Em meio a uma tarde muito quente, pensava no que fazer para amenizá-la; o leque trazia-me apenas ares mornos e eu me deliciava molhando a mão na água com gelo, quando alguém me trouxe uma carta, em fino papel do mais puro vermelho, amarrada a um galho de cravina chinesa em plena floração carmesim. Aquilo me fez sentir o calor profundo e a delicadeza que por mim nutria quem me escrevia em meio a tal calor e me levou a abandonar o leque que teimava em usar mesmo sem trazer alívio.
Podia ser um miniconto ou um poeminha em prosa, meio impressionista. Podia ter sido escrito ontem. E é bonito pacas. Mas veio do Japão da virada do milênio. Com um detalhe, trata-se da virada do OUTRO milênio, em torno do ano 1000 d.C.
É um texto, completo, de “O Livro do Travesseiro”, de Sei Shonagon, dama de companhia da corte Heian que pôs no papel uma série de mais trezentos desses “fragmentos”.
O livro está disponível no Brasil em duas traduções. Essa, que eu cito, é mais fácil de encontrar. Foi feita por cinco professoras do curso de japonês da USP, tem centenas de notas e todo tipo de aparato de auxílio à leitura. Saiu pela editora 34.
Só o fato de haver duas traduções de uma obra antiga e algo obscura no Ocidente aponta para a sua importância e a sua relevância. Mas uma breve leitura dos textos de Sei Shonagon mostra o quanto é ainda mais profunda sua conexão com a gente, com a nossa cabeça e os nossos problemas. Mesmo a essa distância, em todos os sentidos.
O livro não tem igual; é uma obra totalmente atípica. São histórias da vida no palácio, com poucas páginas. São reflexões de poucas linhas de extensão. Mas, acima de tudo, são listas.
Umberto Eco já dedicou uma obra toda a elas (“A vertigem das listas”) e seu pedigree cobre toda uma linhagem meio excêntrica da história da literatura. Você pode gostar de Borges, de Rabelais, de Joyce, mas nenhum amor pelas listas há de estar completo sem os catálogos mais do que idiossincráticos de Sei Shonagon. Ela lista de tudo. Coisas que dão medo, Montes, Lagos, Coisas que envergonham ou, como neste outro texto, “Coisas que são desagradáveis de se ver”.

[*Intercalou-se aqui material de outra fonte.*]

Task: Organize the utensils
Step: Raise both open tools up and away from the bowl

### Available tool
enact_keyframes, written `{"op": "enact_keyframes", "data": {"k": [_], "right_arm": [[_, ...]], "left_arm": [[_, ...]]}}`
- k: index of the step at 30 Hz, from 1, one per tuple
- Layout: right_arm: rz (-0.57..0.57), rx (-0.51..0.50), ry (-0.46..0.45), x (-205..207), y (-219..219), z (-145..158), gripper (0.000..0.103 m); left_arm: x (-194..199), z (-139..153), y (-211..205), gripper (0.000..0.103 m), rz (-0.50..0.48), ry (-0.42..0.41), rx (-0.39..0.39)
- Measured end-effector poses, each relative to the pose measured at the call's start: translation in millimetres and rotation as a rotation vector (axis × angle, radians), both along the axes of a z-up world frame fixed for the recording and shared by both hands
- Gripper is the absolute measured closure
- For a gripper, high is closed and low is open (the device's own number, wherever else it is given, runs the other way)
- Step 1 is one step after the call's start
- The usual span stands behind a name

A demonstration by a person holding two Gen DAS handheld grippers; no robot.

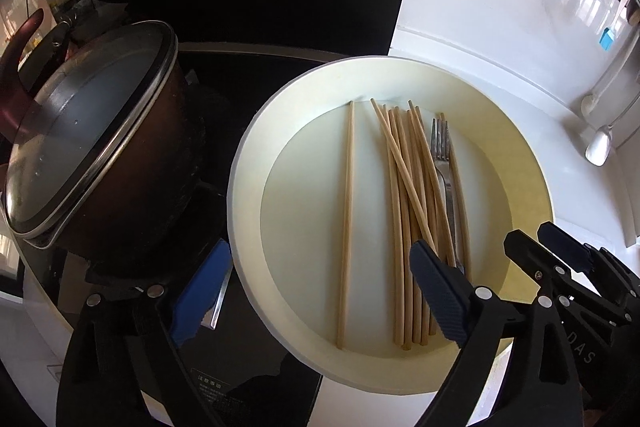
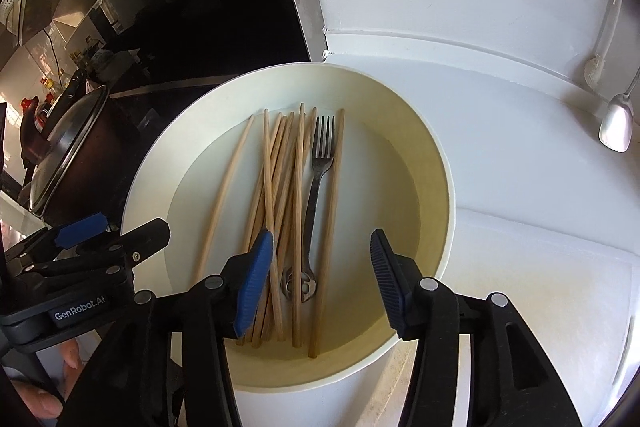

O verso do bordado. Ninhada de ratos pelados que saem rolando do ninho ao se puxar algo. A costura da veste de couro, ainda sem o forro. O interior da orelha de um gato. E, principalmente, um lugar imundo na escuridão.
Uma pessoa sem nada de especial, que não consegue lidar com seus numerosos filhos. Deve ser de desagrado o sentimento do marido quando a esposa por quem não nutre afeto profundo adoece por um período longo.